Amos Yadlin, a former commander of Israeli military intelligence,
said a crackdown on the tunnels was pressing, calling them "the
second-most serious threat after the long-range rockets - or the
primary threat, according to some".
Yadlin, who now heads the INSS think-tank at Tel Aviv University,
played down the operational risk to Israel.
"The tunnels cannot be tackled except from the Palestinian side, but
they are in relatively uninhabited areas," he said. "We would not
have a problem maintaining control. I don't accept the argument that
this would be a sinkhole back into Gaza."

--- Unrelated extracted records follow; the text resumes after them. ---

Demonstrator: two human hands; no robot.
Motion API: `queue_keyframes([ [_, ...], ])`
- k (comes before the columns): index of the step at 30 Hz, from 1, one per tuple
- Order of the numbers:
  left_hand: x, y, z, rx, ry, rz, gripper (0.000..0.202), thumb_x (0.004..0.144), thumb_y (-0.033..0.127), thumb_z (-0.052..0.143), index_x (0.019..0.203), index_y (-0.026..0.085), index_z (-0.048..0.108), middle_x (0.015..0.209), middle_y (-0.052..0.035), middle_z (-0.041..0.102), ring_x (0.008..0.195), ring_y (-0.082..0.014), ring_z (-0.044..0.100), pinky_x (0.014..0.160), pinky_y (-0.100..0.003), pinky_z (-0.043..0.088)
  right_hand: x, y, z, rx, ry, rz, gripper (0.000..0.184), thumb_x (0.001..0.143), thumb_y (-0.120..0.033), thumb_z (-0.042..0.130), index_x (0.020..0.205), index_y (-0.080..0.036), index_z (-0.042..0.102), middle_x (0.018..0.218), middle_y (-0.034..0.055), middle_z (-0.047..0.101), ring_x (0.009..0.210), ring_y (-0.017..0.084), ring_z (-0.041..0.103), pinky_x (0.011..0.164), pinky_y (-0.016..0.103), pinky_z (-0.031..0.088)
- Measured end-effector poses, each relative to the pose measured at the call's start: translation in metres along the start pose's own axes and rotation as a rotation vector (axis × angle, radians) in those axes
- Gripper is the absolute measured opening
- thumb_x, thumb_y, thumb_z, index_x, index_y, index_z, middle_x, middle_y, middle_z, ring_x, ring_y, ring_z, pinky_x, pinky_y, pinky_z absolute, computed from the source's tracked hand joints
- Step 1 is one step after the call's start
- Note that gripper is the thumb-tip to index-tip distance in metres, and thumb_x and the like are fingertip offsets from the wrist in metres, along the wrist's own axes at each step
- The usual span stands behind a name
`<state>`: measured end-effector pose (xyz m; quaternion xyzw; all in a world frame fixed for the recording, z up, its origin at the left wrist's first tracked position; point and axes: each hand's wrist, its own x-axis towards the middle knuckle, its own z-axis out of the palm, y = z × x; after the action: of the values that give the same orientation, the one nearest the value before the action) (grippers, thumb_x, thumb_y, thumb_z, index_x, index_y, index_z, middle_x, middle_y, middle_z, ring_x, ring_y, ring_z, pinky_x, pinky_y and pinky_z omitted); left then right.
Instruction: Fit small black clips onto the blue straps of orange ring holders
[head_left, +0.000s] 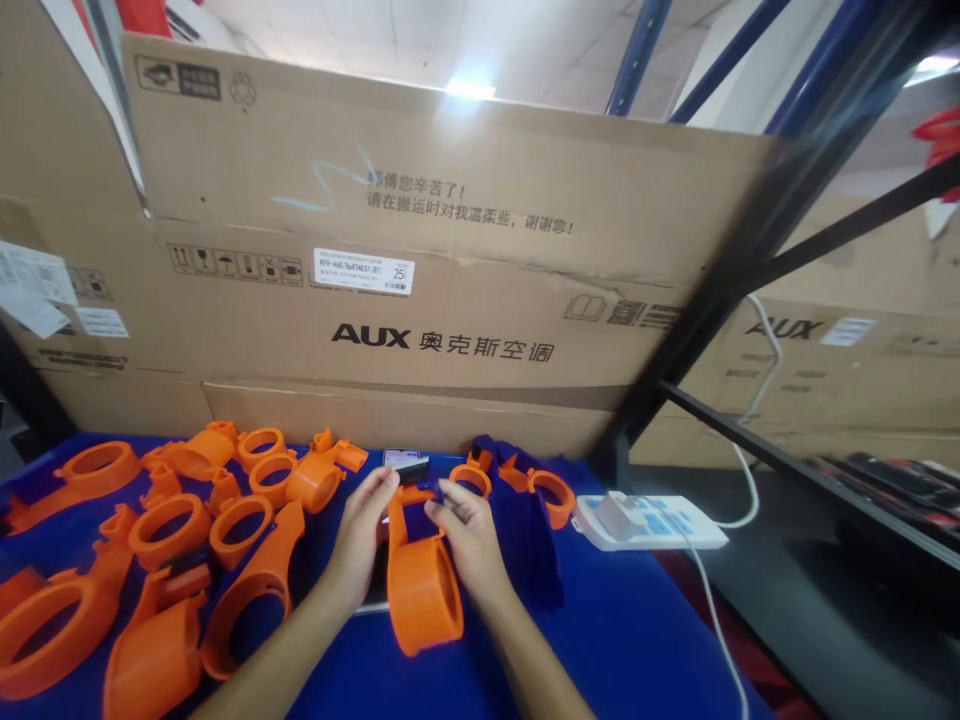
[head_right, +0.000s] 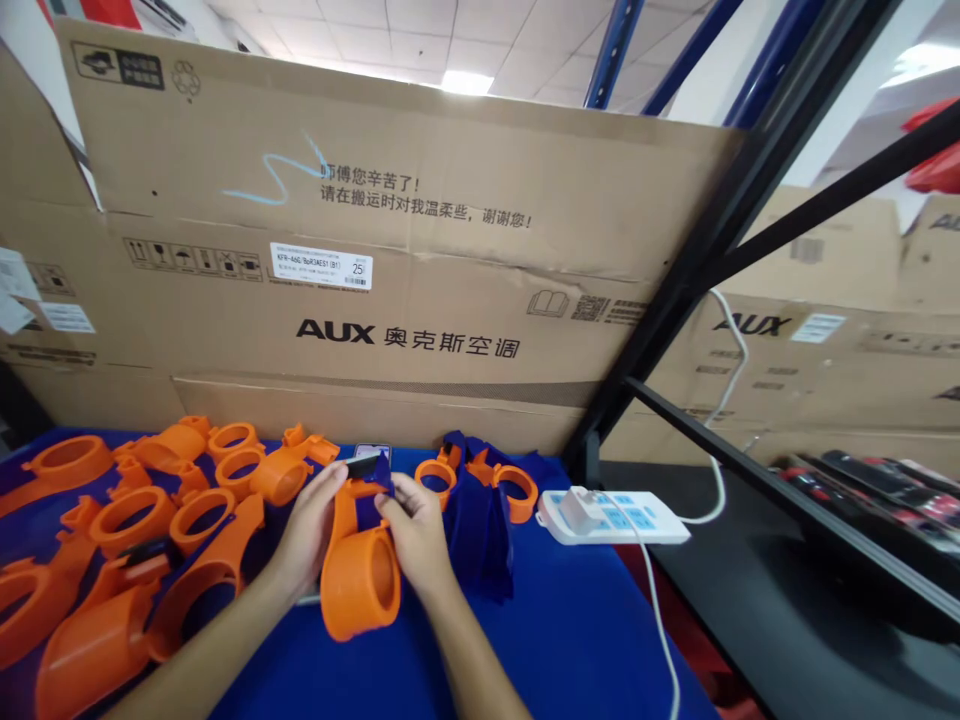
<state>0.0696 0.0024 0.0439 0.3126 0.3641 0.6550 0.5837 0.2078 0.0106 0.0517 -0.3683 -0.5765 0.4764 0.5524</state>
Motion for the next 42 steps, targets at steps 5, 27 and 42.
queue_keyframes([
  [5,0.0,-0.008,-0.013,0.006,0.055,0.044,0.038,0.082,0.053,0.077,0.101,0.02,0.077,0.104,-0.0058,0.077,0.105,-0.0256,0.07,0.096,-0.033,0.052,-0.013,0.024,0.015,0.015,0.114,0.041,0.017,0.084,-0.034,0.073,0.082,-0.019,0.064,0.067,-0.0048,0.053,0.059,0.012,0.047,0.059,0.023,0.04],
  [27,-0.021,0.02,-0.02,0.128,0.121,0.16,0.03,0.075,0.044,0.084,0.094,0.021,0.084,0.093,-0.0084,0.083,0.088,-0.0289,0.077,0.08,-0.036,0.062,-0.043,0.008,0.025,-0.255,-0.08,-0.039,0.04,0.107,-0.048,0.043,0.096,-0.019,0.068,0.073,0.0009,0.061,0.063,0.015,0.054,0.06,0.023,0.044],
  [42,-0.014,0.013,-0.026,0.066,0.174,0.061,0.042,0.062,0.041,0.092,0.094,0.015,0.083,0.096,-0.0117,0.083,0.09,-0.0294,0.077,0.077,-0.033,0.062,-0.048,0.008,0.029,-0.166,-0.047,-0.041,0.043,0.107,-0.051,0.043,0.099,-0.017,0.069,0.072,-0.0006,0.054,0.065,0.015,0.051,0.064,0.023,0.046],
])
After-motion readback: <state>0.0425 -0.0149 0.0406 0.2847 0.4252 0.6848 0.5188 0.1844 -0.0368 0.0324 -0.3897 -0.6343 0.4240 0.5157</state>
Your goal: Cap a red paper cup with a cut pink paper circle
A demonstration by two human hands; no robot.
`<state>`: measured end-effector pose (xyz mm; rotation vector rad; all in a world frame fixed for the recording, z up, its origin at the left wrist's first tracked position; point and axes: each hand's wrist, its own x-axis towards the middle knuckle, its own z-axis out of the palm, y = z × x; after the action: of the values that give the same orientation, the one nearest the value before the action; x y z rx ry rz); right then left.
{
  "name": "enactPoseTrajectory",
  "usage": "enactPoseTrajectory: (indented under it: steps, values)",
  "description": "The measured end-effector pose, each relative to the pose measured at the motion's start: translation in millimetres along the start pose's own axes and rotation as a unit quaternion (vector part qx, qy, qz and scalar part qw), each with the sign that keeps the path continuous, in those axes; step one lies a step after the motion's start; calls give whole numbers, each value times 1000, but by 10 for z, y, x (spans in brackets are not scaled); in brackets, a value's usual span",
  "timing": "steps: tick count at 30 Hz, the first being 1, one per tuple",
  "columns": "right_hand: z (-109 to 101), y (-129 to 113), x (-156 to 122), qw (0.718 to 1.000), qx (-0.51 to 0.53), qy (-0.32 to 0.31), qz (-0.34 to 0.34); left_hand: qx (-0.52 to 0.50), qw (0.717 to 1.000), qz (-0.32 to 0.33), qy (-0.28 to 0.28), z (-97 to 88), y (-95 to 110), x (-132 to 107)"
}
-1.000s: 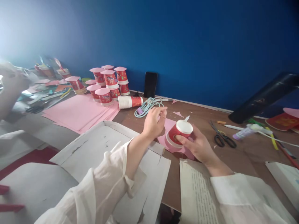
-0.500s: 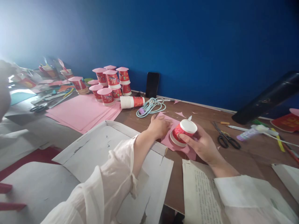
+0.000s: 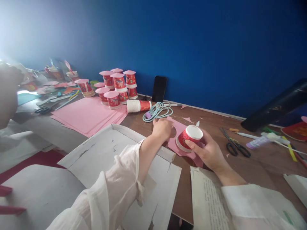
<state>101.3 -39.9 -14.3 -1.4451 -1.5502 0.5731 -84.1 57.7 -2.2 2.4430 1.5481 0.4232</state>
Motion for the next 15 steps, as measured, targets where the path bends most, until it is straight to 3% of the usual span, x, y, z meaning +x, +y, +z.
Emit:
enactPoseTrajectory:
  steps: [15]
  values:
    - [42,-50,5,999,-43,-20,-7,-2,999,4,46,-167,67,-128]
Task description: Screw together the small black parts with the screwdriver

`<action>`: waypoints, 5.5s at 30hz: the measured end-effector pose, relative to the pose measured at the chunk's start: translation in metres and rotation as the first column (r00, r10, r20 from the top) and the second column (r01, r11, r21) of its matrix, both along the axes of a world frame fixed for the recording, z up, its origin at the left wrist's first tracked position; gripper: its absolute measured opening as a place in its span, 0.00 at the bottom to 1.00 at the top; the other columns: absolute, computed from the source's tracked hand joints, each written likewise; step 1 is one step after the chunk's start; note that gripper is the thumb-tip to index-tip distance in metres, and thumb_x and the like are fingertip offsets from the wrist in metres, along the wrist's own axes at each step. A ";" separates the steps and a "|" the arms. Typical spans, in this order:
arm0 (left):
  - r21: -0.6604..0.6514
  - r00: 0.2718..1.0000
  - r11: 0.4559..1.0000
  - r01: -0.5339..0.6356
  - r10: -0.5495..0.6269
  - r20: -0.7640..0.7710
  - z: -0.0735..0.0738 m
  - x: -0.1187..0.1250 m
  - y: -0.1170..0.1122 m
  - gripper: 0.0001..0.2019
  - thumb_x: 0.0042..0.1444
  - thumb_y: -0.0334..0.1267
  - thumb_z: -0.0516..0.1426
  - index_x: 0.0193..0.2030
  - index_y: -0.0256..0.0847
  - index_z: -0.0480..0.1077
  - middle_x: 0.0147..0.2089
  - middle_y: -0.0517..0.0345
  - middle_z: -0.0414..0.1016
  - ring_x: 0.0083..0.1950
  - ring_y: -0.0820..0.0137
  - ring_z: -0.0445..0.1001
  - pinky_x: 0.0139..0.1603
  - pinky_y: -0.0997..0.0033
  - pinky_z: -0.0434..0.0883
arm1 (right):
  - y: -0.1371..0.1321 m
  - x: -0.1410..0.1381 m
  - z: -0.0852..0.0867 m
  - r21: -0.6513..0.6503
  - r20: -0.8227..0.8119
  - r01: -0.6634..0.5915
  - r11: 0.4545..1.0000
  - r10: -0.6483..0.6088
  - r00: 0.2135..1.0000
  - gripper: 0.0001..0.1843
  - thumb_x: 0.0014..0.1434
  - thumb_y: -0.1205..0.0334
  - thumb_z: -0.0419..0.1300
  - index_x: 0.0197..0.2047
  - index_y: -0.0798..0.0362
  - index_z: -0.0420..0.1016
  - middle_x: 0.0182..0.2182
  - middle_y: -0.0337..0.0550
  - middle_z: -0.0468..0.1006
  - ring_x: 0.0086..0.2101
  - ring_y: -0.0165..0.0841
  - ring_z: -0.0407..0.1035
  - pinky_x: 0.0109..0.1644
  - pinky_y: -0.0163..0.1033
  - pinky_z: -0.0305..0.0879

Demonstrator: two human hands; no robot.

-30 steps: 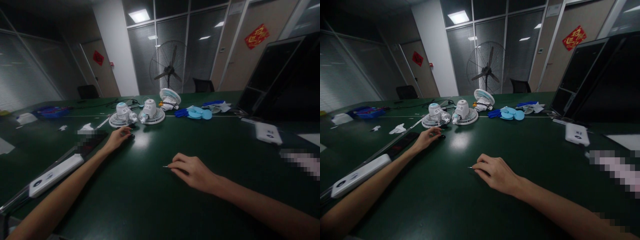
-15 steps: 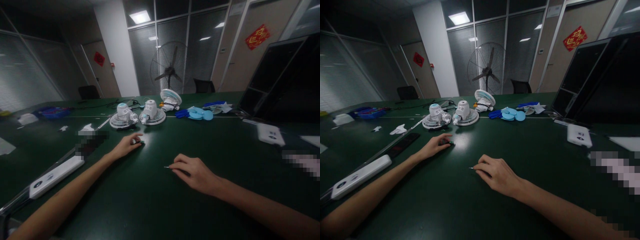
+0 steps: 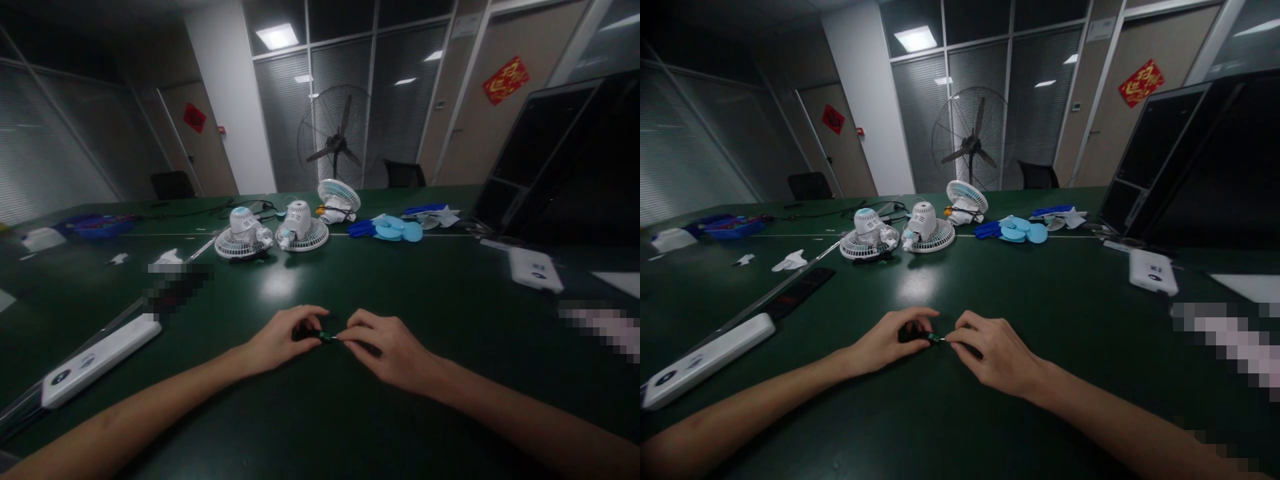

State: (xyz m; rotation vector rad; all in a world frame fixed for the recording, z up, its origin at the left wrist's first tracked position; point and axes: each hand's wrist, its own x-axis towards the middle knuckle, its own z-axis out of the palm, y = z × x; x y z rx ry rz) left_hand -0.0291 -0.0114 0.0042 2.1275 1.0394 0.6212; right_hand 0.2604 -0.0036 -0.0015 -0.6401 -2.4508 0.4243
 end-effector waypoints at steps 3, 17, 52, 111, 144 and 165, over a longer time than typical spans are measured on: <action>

Hamas has faced a cash crisis and Gaza's economic hardship has
deepened as a result of Egypt's destruction of cross-border
smuggling tunnels. Cairo accuses Hamas of assisting anti-government
Islamist militants in Egypt's Sinai peninsula, an accusation that
the Palestinian group denies. The current hostilities were sparked
by the kidnap and killing last month of three Jewish seminary
students in the Israeli-occupied West Bank and the revenge murder of
a Palestinian youth.
Hamas leaders have said any Gaza ceasefire must include an end to
Israel's blockade of the territory, recommitment to a truce reached
in an eight-day war there in 2012 and the release of hundreds of its
activists arrested in the West Bank while Israel searched for the
three missing teenagers.
Hamas also wants Egypt to ease curbs at its Rafah crossing with
Gaza, imposed after the toppling of Islamist President Mohamed Mursi
in Cairo last year.
(Additional reporting by Maayan Lubell and Allyn Fisher-Ilan in
Jerusalem, Noah Browning in Gaza and Michael Georgy and Yasmine
Saleh in Cairo; Writing by Dan Williams; Editing by Jeffrey Heller)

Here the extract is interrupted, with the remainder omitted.